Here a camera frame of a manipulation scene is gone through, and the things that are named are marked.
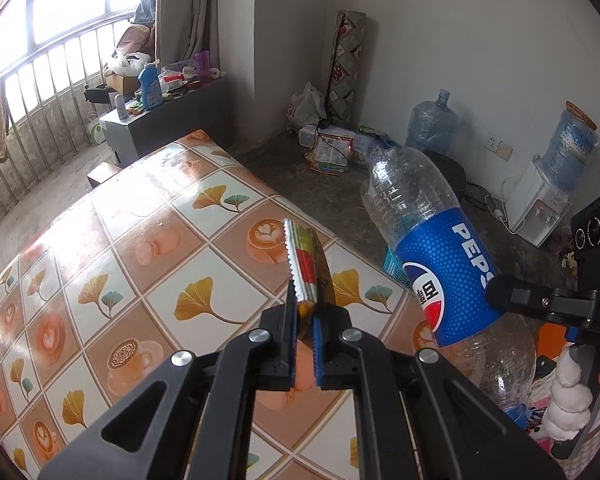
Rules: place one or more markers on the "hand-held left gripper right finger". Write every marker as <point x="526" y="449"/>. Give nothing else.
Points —
<point x="332" y="360"/>

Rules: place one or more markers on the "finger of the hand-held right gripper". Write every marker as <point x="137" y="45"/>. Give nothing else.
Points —
<point x="540" y="302"/>
<point x="572" y="335"/>

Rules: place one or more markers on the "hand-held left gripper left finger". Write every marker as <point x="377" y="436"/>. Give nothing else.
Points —
<point x="285" y="355"/>

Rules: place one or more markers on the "yellow wrapper with red stripe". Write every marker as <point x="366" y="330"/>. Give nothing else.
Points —
<point x="305" y="260"/>

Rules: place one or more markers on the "clear bottle with blue label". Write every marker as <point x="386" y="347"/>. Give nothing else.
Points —
<point x="440" y="270"/>

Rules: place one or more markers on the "blue plastic basket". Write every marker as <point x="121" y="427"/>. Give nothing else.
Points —
<point x="394" y="267"/>

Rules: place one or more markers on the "person's right hand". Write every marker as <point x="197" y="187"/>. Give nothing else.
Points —
<point x="567" y="400"/>

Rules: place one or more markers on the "orange plastic item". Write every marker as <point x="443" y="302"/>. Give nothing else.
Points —
<point x="552" y="340"/>

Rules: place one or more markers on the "white water dispenser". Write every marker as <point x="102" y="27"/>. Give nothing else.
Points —
<point x="535" y="210"/>

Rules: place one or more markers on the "cartoon printed cloth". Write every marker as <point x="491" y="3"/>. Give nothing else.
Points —
<point x="535" y="420"/>

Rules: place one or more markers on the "blue labelled water jug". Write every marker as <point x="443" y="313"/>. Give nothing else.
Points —
<point x="570" y="147"/>

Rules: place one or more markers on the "ginkgo patterned tablecloth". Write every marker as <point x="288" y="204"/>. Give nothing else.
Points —
<point x="130" y="260"/>

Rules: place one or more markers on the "brown wooden stool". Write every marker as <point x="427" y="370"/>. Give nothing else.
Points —
<point x="102" y="174"/>

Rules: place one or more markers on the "grey cabinet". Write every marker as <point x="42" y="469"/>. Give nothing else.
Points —
<point x="170" y="120"/>

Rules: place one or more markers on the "green white bag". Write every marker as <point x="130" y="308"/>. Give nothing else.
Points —
<point x="97" y="132"/>

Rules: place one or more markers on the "small white bottle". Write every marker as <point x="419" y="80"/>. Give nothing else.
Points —
<point x="122" y="107"/>

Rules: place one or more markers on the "red white plastic bag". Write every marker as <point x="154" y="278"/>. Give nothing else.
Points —
<point x="172" y="80"/>

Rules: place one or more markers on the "blue detergent bottle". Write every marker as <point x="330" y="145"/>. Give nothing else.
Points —
<point x="150" y="87"/>

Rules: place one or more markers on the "rolled patterned mat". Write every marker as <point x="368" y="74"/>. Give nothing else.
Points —
<point x="347" y="60"/>

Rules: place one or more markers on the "purple cup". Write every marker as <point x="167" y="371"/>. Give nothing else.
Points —
<point x="202" y="66"/>

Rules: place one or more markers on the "cardboard box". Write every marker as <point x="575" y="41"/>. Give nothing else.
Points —
<point x="122" y="85"/>

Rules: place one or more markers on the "black box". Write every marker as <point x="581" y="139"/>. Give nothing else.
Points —
<point x="96" y="95"/>

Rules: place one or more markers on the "metal window railing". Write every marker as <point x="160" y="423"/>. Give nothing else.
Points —
<point x="55" y="90"/>

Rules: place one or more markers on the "pink cloth pile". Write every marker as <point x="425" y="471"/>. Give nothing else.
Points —
<point x="135" y="37"/>

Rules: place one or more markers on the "grey curtain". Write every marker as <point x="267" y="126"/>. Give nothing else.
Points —
<point x="185" y="5"/>

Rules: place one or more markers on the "blue denim garment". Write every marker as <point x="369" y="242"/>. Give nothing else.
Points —
<point x="145" y="7"/>

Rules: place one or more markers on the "wall socket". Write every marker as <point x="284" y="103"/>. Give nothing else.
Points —
<point x="497" y="148"/>

Goal of the exercise
The lines holding the word "white" are the answer. Pull them out of the records and copy them.

Answer to this task
Rules: place one or more markers on the "white water dispenser". Write every marker as <point x="102" y="27"/>. Give nothing else.
Rules: place one or more markers on the "green white bag". Write every marker as <point x="130" y="308"/>. Give nothing else.
Rules: place one or more markers on the "small white bottle". Write every marker as <point x="419" y="80"/>. Give nothing else.
Rules: place one or more markers on the "red white plastic bag". Write every marker as <point x="154" y="278"/>. Give nothing else.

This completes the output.